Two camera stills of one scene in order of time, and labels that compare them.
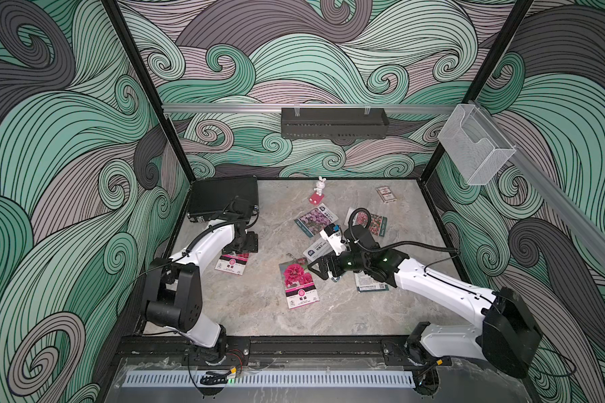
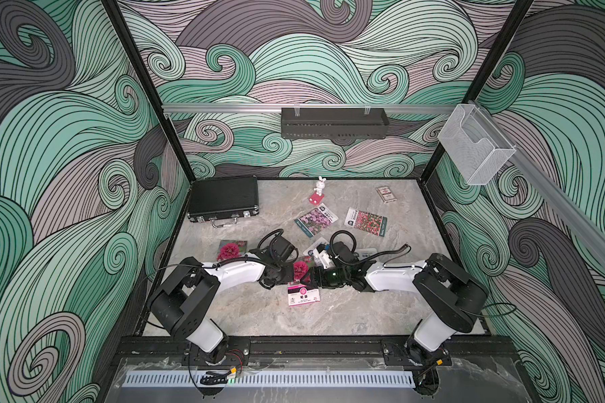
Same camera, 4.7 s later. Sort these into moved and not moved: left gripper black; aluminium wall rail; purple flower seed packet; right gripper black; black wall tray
Moved: right gripper black; left gripper black
Not moved: purple flower seed packet; black wall tray; aluminium wall rail
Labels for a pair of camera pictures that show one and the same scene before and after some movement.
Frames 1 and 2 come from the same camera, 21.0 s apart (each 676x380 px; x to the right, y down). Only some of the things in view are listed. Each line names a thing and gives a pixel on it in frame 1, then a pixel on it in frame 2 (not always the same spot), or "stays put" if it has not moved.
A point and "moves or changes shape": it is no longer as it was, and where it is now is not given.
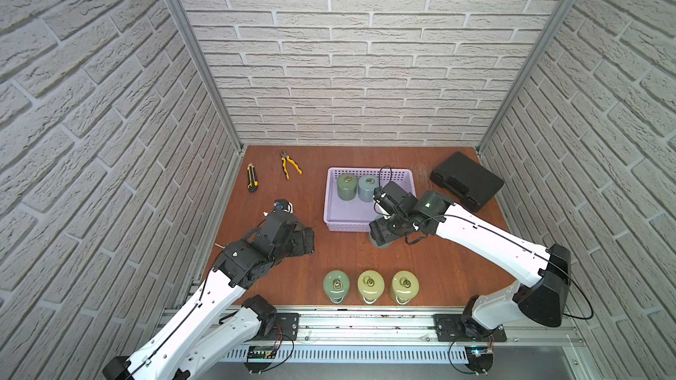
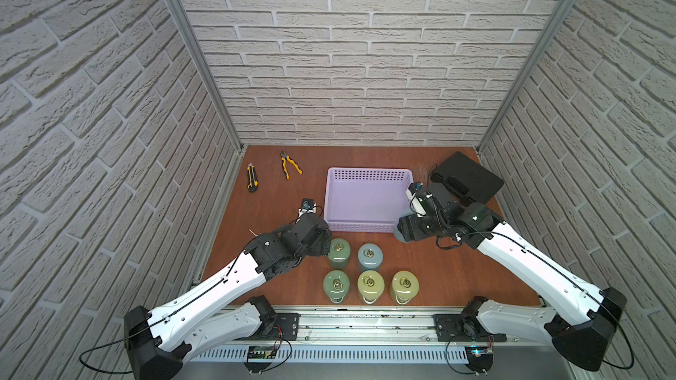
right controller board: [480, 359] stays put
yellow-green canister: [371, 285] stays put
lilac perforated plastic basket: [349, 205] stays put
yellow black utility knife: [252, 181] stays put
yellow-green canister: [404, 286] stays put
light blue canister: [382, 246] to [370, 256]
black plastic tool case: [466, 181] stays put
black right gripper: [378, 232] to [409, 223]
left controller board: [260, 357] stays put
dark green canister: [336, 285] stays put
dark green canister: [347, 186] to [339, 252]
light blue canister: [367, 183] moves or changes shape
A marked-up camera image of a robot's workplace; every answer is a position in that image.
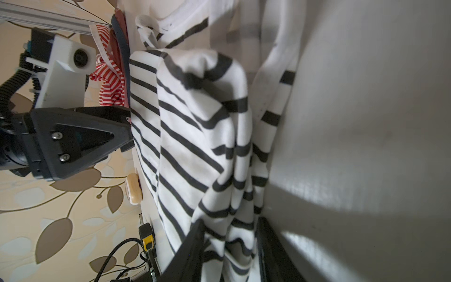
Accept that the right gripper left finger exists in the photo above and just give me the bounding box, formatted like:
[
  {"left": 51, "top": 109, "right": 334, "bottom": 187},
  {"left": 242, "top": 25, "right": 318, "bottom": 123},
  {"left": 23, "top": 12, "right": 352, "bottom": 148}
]
[{"left": 157, "top": 219, "right": 206, "bottom": 282}]

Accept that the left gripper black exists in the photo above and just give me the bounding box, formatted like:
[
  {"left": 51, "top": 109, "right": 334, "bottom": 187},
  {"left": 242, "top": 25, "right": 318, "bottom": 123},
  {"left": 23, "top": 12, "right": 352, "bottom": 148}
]
[{"left": 1, "top": 106, "right": 134, "bottom": 181}]

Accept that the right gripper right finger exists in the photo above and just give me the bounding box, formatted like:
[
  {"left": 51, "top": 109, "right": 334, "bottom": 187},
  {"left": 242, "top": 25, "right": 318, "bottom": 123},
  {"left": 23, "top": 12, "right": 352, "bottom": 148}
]
[{"left": 257, "top": 217, "right": 306, "bottom": 282}]

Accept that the black white striped tank top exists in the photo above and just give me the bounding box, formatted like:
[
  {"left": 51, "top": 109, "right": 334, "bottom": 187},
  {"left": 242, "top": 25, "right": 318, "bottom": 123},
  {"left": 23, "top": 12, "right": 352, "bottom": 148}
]
[{"left": 129, "top": 1, "right": 307, "bottom": 282}]

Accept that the red striped folded tank top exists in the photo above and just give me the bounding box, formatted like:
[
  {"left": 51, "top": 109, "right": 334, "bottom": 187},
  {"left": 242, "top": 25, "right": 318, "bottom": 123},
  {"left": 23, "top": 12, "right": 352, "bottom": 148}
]
[{"left": 90, "top": 9, "right": 130, "bottom": 108}]

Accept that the yellow black tape measure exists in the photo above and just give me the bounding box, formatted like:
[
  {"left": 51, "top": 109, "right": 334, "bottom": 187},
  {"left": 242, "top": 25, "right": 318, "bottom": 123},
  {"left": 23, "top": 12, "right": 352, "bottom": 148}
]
------------
## [Problem statement]
Only a number should be given: the count of lines above that contain the word "dark".

## [Response]
2